Public issue rules await more new provisions


Mohammad Mufazzal | Published: July 22, 2015 00:00:00 | Updated: November 30, 2024 06:01:00



The securities regulator is incorporating some provisions into the public issue rules under a proposed amendment in a bid to ensure more accountability and transparency of issuer companies and relevant stakeholders, officials have said.
One of the new provisions will require companies to get their financial statements mandatorily audited by any of the auditors from the panel formed by the securities regulator before going public.
The Bangladesh Securities and Exchange Commission (BSEC) has formed a 36-member panel of auditors for auditing financial statements of listed companies.
If the new provision is included in the public issue rules, the non-listed companies willing to go public will also have to get their financial statements audited by any of the panel of auditors.   
"Our recent directive has said that only listed companies will have to get their financial statements audited by any of the auditors of the BSEC's panel.

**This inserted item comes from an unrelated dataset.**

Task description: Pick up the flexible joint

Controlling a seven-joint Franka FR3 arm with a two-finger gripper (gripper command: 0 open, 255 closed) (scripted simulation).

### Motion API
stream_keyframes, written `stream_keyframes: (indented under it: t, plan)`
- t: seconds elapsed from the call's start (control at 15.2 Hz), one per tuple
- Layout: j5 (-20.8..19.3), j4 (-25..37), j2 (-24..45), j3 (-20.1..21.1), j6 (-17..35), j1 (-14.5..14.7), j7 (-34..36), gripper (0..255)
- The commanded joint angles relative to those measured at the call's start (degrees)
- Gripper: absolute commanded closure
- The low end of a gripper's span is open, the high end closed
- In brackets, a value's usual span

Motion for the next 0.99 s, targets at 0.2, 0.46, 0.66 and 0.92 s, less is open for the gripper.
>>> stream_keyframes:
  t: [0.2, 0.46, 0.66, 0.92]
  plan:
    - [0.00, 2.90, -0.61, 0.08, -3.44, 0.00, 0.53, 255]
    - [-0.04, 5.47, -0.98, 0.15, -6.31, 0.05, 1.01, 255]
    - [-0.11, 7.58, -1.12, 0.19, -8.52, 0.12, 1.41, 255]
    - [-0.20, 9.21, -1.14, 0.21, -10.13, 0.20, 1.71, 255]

But now the new provision in the public issue rules will require the companies intending to go public to pick auditors of their choice from the panel for audit of their financial statements," said a BSEC official.
The official said the regulator was incorporating the new provision into the public issue rules to ensure the standard in audit of financial statements.
The BSEC came under fire on many occasions earlier over approval of IPOs (initial public offerings) of some companies, which allegedly presented window-dressed balance-sheets before the regulator.
Another new provision under the proposed amendment suggests an IPO quota for foreign institutional investors.
Presently there is a quota of 20 per cent for investors affected during the 2010-11 stock market crash. A quota of 10 per cent is reserved for non-resident Bangladeshis (NRBs), 10 per cent for mutual funds and the remaining 60 per cent for general investors.
Arif Khan, a BSEC commissioner, said the regulator was working to complete the amendment to the public issue rules by September next.
"Before approving the amendment, the regulator will sit with the stakeholders and also will seek public opinion. We hope the amendment is likely to be approved by September," Mr. Khan said.
Yet one more provision seeks to require the companies willing to go public to disclose the history of their changing capital structure.
"The companies will have to disclose how and when their capital structure was changed," the BSEC commissioner said.
The securities regulator also wants more responsibility of issue managers who certify different documents of companies willing to go public.
"That's why issue managers' involvement with utilisation of IPO funds will be ensured under another provision in the public issue rules. Issue managers will be punished, if they shirk the responsibility while managing issues," said Mr. Khan.
"Listed companies will be able to sell a portion of their shares to other listed and non-listed companies under this provision," Mr Khan said.
He also said the regulator would also include a provision providing for more disclosures by listed companies apart from opening more dedicated websites.